Gov. Cooper said, “We can make targeted, accountable incentives for the creation of jobs. This makes sure that the incentives that you give to companies directly result in good-paying jobs for our people. And that’s a lot different than just across-the-board giveaways to corporations and the wealthy at the expense of education and tax cuts for the middle class, particularly with no guarantee that they’ll bring good-paying jobs to our state.”
But wait, they're criticizing a "corporate giveaway" offering incentives in North Carolina to Triangle Tyre while Scott Walker in Wisconsin is praised up and down for handing out "the biggest incentive packages ever promised a company to locate a plant in the United States." Oddly, Americans for Prosperity has decided to bash the Democratic governor of North Carolina for handing out a dramatically smaller amount of incentives than their favorite ass kisser in Wisconsin, Scott Walker. Hypocrites much? 
Americans for Prosperity and its branch aimed at young people, Generation Opportunity, launched digital media campaign “Reverse Robin Hood Cooper, that slam Cooper for offering “corporate welfare,” saying the state should stop offering incentives altogether because it’s an unfair use of taxpayer dollars. The organizations, which have received funding from groups linked to the Koch brothers.
It stuns the senses, doesn't it? Why no ads bashing Scott Walker? Even more bizarre, Republicans have the balls to repeat what Democrats have been saying for years, without any irony:
SpokeswomanAnna Beavon Gravely said, “We (millennials) are a generation very concerned with fairness and equality, and that same feeling applies to incentives. Corporate welfare is taxpayer money being given to rich businesses which takes away from people who are struggling to make it.
BAD NEWS for Walker's Foxconn mess: Looking back, how did similar "corporate giveaways" work out before in North Carolina?
Do incentives work? A 2015 review of incentives by WRAL found that for incentive projects announced from 2009 to 2012 (when Democrat Bev Perdue was governor) most of the jobs had failed to materialize.

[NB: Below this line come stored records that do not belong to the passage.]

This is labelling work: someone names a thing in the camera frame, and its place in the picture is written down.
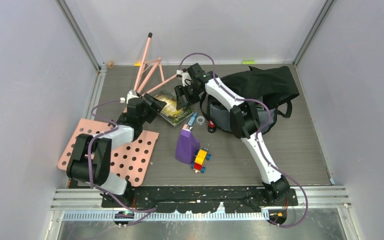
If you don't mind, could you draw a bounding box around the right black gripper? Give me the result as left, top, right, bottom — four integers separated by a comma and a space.
173, 83, 201, 112

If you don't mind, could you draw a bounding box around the dark green book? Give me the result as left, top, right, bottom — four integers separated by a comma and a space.
153, 90, 194, 127

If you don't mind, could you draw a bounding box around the black backpack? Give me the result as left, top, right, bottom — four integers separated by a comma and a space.
200, 66, 300, 135

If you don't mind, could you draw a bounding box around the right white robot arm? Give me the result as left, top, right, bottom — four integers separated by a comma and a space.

Josh Bivens, Economic Policy Institute’s research director said the costs of corporate taxes pale in comparison to many other location-specific factors such as qualified workers, proximity to customers, and quality public services. “States would be better-served spending the money they use ‘smokestack chasing’ to making public investments – particularly investments in early childhood education.”
Which makes the outrageously costly Foxconn deal even worse than imagined, regardless of the amount of promised jobs:
1. The $3 billion incentive package used to lure Foxconn to Wisconsin to build a giant factory was only the beginning.

2. An additional cost is a $6.8 million advertising campaign to woo workers from out of state to work in Wisconsin, including at the new plant.

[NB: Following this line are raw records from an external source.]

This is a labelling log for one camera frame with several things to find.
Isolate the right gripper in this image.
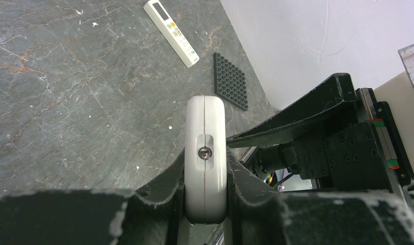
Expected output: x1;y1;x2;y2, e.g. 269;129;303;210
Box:
227;73;414;193

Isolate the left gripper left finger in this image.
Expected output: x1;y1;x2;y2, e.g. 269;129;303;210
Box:
0;154;186;244

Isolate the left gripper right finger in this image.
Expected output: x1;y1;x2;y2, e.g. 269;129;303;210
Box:
225;151;414;244

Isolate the white grey remote control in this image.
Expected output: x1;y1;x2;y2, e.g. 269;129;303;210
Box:
184;95;227;225

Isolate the long white remote control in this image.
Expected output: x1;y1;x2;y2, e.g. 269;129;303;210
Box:
143;0;199;68

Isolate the dark studded baseplate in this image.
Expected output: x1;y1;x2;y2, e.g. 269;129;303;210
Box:
213;53;249;111

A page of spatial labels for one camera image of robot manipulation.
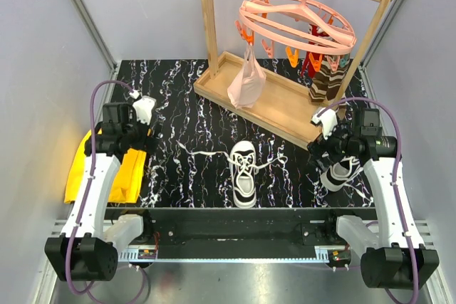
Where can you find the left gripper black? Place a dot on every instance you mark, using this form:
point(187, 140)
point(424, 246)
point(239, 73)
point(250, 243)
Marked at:
point(147, 142)

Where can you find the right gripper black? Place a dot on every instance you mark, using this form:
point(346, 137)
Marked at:
point(319, 146)

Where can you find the black white sneaker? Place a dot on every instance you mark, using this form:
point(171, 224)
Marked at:
point(243, 167)
point(340, 176)

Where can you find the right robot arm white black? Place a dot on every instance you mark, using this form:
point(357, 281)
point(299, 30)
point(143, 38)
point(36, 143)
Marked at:
point(396, 256)

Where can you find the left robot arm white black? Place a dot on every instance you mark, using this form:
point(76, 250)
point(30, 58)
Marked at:
point(85, 250)

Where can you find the yellow cloth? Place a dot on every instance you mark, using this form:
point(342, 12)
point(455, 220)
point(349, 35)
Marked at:
point(127, 183)

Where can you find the brown striped sock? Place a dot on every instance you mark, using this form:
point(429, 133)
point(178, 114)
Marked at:
point(326, 82)

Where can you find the wooden drying rack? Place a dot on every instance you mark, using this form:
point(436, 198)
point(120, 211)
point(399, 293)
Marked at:
point(284, 107)

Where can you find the pink hanging cloth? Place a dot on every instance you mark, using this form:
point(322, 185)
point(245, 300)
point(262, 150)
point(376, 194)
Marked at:
point(247, 86)

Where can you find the pink round clip hanger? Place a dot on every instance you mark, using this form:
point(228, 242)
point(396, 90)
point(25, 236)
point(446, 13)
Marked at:
point(300, 26)

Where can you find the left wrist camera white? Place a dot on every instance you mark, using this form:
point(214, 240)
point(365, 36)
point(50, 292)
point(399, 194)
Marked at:
point(144, 106)

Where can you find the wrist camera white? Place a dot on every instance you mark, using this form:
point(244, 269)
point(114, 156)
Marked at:
point(144, 106)
point(327, 119)

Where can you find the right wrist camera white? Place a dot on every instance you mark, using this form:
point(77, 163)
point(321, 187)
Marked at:
point(327, 119)

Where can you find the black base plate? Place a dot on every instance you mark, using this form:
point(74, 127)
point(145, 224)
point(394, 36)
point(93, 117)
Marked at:
point(179, 225)

3. The Village of Mount Pleasant and Racine County have also agreed to provide $764 million in tax incentives to help get the facility constructed, including buying the land and giving it to Foxconn for free. The measure also commits the state to paying 40 percent of local governments’ expenses for the plant “if ever called upon to do so.”

4. The state expects to spend about $400 million on road improvements, including adding two lanes to the nearby Interstate 94. And it's seeking $246 million more in federal money to help pay for the interstate expansion.

5. In addition, the local electric utility is upgrading its lines and adding substations to provide the necessary power that will be used by the plant, at a cost of $140 million. The cost of those projects will be paid by 5 million customers in the area.

6. While the state touts Foxconn's plans for 13,000 workers, the company has only committed to hiring 3,000 at this point.

7. And, according to Wisconsin's estimates, it will take until at least 2043 for the state to recoup that lost tax revenue ... the total cost is nearly $4.1 billion, to get a $9 billion plant. That’s astounding: a cost of $1,774 per household in Wisconsin.